O presidente da Câmara Municipal de Valongo, José Manuel Ribeiro, enviou, esta quinta-feira, à Ascendi uma carta sugerindo a possibilidade de se colocar provisoriamente uma ponte militar na autoestrada A41, por forma a minimizar os constrangimentos causados pelo aluimento do pavimento e consequente corte de trânsito, agora previsto por mais 16 semanas.

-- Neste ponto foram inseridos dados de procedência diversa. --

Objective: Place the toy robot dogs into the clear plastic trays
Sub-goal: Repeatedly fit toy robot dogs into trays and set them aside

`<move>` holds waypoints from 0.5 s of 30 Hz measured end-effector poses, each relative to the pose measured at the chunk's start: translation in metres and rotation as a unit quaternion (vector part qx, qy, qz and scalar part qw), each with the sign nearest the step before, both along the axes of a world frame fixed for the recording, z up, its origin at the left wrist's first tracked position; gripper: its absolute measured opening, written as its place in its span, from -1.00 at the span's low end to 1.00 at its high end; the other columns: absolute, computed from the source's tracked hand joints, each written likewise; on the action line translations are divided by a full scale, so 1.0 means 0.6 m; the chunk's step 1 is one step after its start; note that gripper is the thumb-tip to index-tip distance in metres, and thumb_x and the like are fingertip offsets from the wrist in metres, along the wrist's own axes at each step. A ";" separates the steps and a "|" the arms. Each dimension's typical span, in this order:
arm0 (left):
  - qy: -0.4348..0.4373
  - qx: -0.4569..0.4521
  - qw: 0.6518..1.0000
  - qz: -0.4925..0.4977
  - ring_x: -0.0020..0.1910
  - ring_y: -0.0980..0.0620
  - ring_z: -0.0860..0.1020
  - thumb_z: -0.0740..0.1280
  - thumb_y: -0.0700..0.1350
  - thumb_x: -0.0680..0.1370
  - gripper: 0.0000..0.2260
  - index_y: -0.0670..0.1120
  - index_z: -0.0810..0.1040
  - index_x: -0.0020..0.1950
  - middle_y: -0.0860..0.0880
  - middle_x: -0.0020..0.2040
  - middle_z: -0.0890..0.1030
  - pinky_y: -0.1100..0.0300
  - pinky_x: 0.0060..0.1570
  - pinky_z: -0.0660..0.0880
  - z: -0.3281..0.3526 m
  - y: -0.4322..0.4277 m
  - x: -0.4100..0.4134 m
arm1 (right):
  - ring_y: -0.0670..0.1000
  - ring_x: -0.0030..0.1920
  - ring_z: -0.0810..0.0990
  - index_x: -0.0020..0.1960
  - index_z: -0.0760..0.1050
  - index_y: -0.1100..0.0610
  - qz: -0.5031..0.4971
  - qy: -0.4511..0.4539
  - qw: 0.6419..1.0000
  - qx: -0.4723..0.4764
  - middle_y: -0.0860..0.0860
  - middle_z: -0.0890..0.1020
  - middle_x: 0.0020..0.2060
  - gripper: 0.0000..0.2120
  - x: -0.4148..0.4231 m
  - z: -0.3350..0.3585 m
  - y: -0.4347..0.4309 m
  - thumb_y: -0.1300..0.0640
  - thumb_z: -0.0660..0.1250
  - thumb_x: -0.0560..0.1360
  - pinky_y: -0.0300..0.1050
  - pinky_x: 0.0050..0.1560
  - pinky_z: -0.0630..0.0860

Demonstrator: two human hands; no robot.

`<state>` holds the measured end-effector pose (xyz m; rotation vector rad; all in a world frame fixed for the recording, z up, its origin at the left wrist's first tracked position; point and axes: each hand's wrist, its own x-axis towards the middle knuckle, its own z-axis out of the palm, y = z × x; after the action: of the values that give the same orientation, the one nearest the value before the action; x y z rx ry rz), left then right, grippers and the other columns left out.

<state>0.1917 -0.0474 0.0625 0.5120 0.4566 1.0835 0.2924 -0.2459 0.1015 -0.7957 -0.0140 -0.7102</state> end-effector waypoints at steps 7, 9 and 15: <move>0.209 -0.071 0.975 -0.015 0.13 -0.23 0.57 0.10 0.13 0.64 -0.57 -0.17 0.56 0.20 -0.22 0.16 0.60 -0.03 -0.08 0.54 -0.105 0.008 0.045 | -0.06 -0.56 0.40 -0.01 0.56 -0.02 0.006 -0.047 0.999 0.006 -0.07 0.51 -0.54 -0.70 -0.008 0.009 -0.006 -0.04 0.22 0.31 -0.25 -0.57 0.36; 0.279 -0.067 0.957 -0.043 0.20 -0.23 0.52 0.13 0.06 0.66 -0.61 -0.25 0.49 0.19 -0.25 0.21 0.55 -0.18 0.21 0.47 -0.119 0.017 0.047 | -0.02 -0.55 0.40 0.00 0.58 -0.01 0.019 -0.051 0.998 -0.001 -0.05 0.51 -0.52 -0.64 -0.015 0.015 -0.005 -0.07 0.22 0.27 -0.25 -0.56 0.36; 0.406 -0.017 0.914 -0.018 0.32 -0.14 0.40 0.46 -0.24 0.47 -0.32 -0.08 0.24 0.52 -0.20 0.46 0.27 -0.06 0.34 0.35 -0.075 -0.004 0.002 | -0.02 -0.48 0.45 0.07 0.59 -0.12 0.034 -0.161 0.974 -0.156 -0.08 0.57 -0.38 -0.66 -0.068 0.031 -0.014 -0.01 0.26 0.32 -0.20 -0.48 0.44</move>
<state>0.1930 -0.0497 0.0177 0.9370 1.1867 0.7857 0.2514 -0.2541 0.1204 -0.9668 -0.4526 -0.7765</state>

O autarca aproveitou o período antes da ordem do dia da reunião da Câmara Municipal para explicar que auscultou alguns especialistas da Protecção Civil e Engenharia Militar, designadamente o Regimento de Engenharia de Espinho. Neste encontro com o comandante do Regimento de Engenharia de Espinho, o presidente da Câmara de Valongo sugeriu a avaliação da possibilidade de colocar um ponte militar na A41, que permitiria “ainda que a uma velocidade muito reduzida, mitigar os problemas de impedimento de circulação nos dois sentidos”. “Em teoria é uma situação que é possível implementar, mas carece de avaliação técnica”, explicou. “É sempre melhor ter uma ponte que garanta a circulação nos dois sentidos, ainda que a velocidade reduzidíssima, do que ter a situação actual”, disse. Considerando “insustentável um tão longo período de impedimento do tráfego nos dois sentidos” o objectivo da medida apresentada é, como explicou, minorar os problemas de impedimento de circulação nesta via estruturante do Grande Porto, evitando-se também os desvios para as vias municipais. “Este é um repto construtivo enviado à Ascendi”, disse, salientando que aguarda resposta da concessionária da A41.

 

Suspensão imediata de portagens

Ainda esta semana  o presidente da Câmara Municipal de Valongo exigiu à Ascendi um pedido de desculpas público à população do concelho pela falta de esclarecimentos prestados e pelos constrangimentos provocados, exigindo ainda uma vistoria e remendagem imediata das vias municipais afectadas, bem como a pavimentação dessas vias após conclusão das obras na A41 e reposição total da circulação. José Manuel Ribeiro exige igualmente a suspensão imediata do pagamento de portagens no troço afectado e a devolução dos valores cobrados aos utentes desde o dia 13 de Fevereiro, pois nenhuma das condições de disponibilidade desse serviço está a ser cumprida, designadamente as condições de segurança, de acessibilidade e de circulação, conforme determina a lei.

A propósito ds problemas causados pelo corte de trânsito na A41, por um período de mais 16 semanas, João Paulo Baltazar, vereador do PSD, salientou que a Ascendi deve ser penalizada por indisponibilizar um serviço pelo qual é responsável, por ser a sua concessionária. “A empresa é concessionária que obriga à disponibilidade do serviço”, disse, salientando que “não pode indisponibilizar esse serviço”, pelo que deve-se “ver quais são as penalizações para a indisponibilidade desse serviço”. O vereador do PSD defende que tem de haver forma da empresa disponibilizar rapidamente o serviço, em simultâneo com a realização de obras e que, na sua opinião, poderia passar pela colocação de duas faixas de rodagem no sentido Maia/Alfena, permitindo fazer os dois sentidos nessas faixas. Finalmente, João Paulo Baltazar defende que deve ser elevada  a pressão sobre a Ascendi para que haja mais celeridade na resolução do problema.